Llega la noche del campo como madre de ternura donde juegan las estrellas. El monte da su respiro y en el lomo del chañar, que ya ha bajado los brazos y levanta la cabeza, un tímido clavelito tuerce su rulo rugoso y bosteza un perfumillo. Las jarillas presurosas le dan la vuelta a las hojas apuntando hacia al naciente, como si esa luz de luna fuera un beso de humedad.

Ya se apagó en la ventana el candil de los patrones y duermen en los jergones los niños a pata ancha, cada uno en una punta de una camita de bronce que fuera del viejo Tata. La majada remolona hace noche amontonada bajo el alar de coirones y por los palos del techo, ratonean los ratones.

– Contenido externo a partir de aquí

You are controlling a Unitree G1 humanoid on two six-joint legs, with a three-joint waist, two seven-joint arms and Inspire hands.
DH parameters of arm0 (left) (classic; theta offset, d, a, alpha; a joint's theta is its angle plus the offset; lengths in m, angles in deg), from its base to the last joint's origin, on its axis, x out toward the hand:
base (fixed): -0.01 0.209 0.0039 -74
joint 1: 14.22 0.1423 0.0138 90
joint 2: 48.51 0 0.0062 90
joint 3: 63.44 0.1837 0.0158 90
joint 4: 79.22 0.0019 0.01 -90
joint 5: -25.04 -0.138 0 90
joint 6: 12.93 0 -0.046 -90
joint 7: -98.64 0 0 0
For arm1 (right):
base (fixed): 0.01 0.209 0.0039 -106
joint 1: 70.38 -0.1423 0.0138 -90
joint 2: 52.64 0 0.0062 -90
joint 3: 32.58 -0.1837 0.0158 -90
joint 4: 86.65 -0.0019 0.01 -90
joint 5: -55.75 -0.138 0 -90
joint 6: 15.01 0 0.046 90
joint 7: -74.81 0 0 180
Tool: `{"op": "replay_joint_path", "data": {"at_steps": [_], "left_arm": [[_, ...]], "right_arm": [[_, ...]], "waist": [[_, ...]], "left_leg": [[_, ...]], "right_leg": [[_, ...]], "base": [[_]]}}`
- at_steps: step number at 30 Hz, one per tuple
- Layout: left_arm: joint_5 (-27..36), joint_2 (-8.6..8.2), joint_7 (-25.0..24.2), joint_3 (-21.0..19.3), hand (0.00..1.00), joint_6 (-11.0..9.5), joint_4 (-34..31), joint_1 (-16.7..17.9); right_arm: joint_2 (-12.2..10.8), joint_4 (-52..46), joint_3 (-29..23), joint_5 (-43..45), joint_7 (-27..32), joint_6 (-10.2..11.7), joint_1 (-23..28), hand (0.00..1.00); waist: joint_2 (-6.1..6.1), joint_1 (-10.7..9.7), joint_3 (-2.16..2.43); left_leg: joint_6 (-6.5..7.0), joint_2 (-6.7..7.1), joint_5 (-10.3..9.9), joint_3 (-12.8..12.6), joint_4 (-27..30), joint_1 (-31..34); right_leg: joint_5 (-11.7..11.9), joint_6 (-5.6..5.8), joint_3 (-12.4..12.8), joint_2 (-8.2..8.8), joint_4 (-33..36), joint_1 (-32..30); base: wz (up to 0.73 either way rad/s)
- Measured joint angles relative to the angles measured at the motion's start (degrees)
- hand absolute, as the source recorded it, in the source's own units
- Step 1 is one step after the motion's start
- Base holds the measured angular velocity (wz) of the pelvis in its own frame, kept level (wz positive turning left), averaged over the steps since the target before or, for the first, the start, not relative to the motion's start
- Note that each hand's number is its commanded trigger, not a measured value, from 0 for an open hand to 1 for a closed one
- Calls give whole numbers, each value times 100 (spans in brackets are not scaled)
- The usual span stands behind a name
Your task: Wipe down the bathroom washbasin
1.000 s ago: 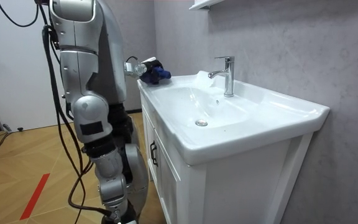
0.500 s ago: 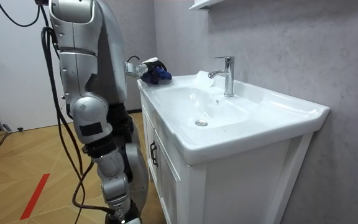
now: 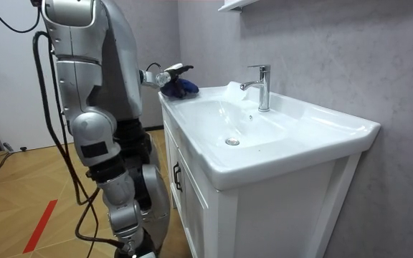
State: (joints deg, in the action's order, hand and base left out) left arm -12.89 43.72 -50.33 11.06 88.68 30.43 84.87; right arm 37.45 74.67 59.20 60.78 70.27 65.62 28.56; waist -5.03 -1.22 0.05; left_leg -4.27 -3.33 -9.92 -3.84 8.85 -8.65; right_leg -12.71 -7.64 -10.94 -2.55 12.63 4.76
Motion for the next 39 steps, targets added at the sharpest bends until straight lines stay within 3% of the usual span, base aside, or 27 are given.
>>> {"op": "replay_joint_path", "data": {"at_steps": [7,15,19,25,30,33,39], "left_arm": [[48,0,92,0,0,-208,-292,-3],[1261,-4,81,24,0,-324,-666,-3],[1606,-156,-33,24,0,-328,-914,-7],[2034,-165,-46,20,0,-406,-1548,-58],[2047,-165,-2,15,0,-546,-1689,-316],[2163,-163,2,15,0,-578,-1917,-357],[2220,-158,139,-35,0,-704,-2157,-484]], "right_arm": [[-2,-2,-75,-27,1,7,-7,0],[-17,138,-69,-171,9,17,-94,0],[-28,227,-80,6,3,46,-133,0],[-47,239,-87,21,-41,60,-163,0],[-48,226,-78,-2,22,69,-153,0],[-55,236,-79,2,31,96,-149,0],[-83,257,-82,28,1,153,-95,0]], "waist": [[-32,-18,-1],[-27,-58,-8],[28,-97,-22],[126,-101,-11],[72,-9,-15],[7,-10,-47],[-72,7,-26]], "left_leg": [[1,4,0,-15,13,6],[1,6,0,-79,0,0],[1,14,0,-70,-14,13],[3,14,-1,-74,-19,34],[50,10,-31,-70,-14,4],[53,17,-34,-58,-14,8],[54,18,-34,-65,-14,56]], "right_leg": [[2,3,-11,8,-7,6],[-3,10,11,8,-11,-5],[-11,25,13,16,0,-27],[-10,24,27,15,13,-63],[-8,27,88,2,0,-35],[3,46,88,4,-6,-16],[3,48,112,2,-8,-70]], "base": [[0],[0],[0],[-1],[-6],[0],[-1]]}}
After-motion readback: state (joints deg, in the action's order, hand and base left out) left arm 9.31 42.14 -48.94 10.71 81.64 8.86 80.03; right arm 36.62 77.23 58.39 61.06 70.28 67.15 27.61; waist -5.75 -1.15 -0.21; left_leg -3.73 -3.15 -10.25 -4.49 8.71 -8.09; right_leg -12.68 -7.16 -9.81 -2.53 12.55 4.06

En aquella oscuridad y en preocupado desvelo sólo han quedado prendidos cuatro ojos caramelo que rezan la misma oración. El patrón que mira al cielo por la rendija del techo mientras su mano rugosa va desenredando el pelo de aquella hembra legal que se ha dormido en su pecho; y el matucho, viejo sabio, que ya nunca pega un ojo, que está mordiendo un rastrojo mientras rasca con los cachos contra un palo de quebracho y estornudando a su antojo:

“Que mañana, Dios bendito, nos venga del cielo un agua y nos libre de esta fragua que nos doblega las vidas. Que tu Madre bien amada, fresca noche del desierto, mande una siesta nublada; que se acallen las chicharras que se esconden resentidas y buscan la rebelión del astro que ha de ser vida. Que no demore en su cenit con soberbia provocada, que manso vaya al poniente donde espera el buen amparo, que nos muestre la cañada que nos devuelve al redil; que declinando su luz haga sombra en los chañares ya con sus brazos abiertos, proyectando en las laderas sus imágenes en cruz. Bajo esa sombra cruzada apaciente la majada mientras el fiel perro negro, ya libre de aquel delirio y entre dos ángeles tiernos, vaya gruñendo bajito un rosario de misterios”.